> **Exercise prompt**:
From the material below, copy exactly the lines beginning with the one that contains "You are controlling" and ending with the one that contains "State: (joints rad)"; the pictures stay out.

= Beginning of Section =

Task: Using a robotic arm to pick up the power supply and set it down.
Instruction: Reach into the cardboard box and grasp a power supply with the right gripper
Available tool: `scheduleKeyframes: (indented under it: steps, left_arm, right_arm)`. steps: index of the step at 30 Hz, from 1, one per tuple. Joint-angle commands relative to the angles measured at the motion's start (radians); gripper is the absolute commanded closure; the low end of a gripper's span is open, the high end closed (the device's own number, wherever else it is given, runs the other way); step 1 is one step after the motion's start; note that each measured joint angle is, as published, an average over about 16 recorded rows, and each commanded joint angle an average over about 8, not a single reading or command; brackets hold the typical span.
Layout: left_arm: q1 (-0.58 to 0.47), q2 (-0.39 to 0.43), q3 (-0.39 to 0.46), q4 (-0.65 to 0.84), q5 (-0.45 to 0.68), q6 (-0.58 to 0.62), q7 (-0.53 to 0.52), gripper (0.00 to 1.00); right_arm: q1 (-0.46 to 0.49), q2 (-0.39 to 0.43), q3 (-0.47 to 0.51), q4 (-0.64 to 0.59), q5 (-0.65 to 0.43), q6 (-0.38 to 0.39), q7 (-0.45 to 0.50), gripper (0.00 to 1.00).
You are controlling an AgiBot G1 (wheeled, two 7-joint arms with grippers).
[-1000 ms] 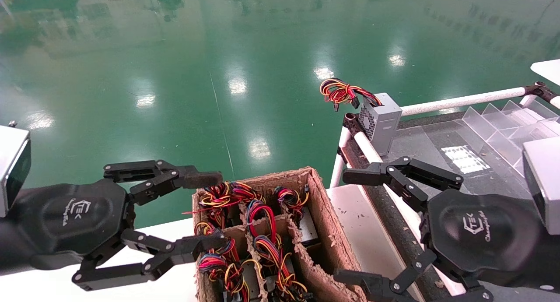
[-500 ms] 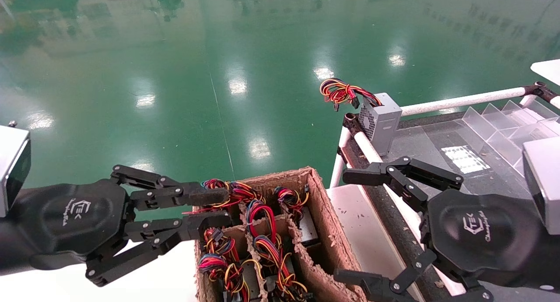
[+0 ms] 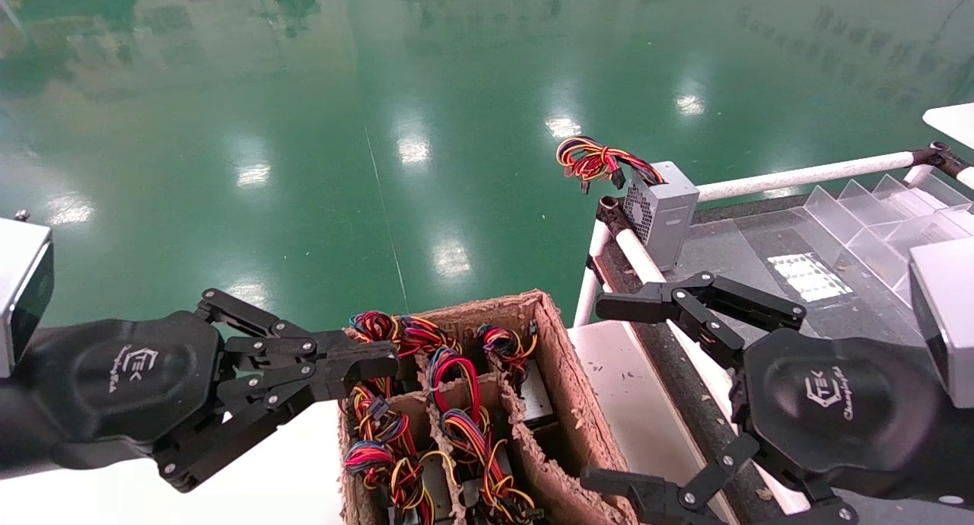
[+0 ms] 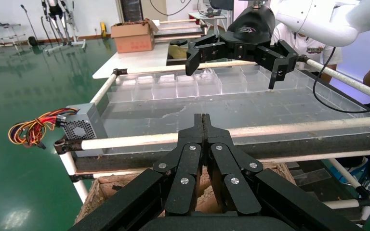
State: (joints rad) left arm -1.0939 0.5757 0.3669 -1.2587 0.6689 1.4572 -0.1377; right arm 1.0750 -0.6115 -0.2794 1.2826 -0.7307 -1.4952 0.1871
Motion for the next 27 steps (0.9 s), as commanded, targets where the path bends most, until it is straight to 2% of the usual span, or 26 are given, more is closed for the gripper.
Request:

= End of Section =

> **Answer to this exercise**:
You are controlling an AgiBot G1 (wheeled, two 7-joint arms with grippers).
[-1000 ms] 
[-500 ms] 
[+0 ms] 
[+0 ms] 
State: (joints rad) left arm -1.0939 0.5757 0.3669 -1.2587 0.6689 1.4572 -0.1377; right arm 1.0750 -0.6115 -0.2794 1.2826 -0.7307 -1.4952 0.1871

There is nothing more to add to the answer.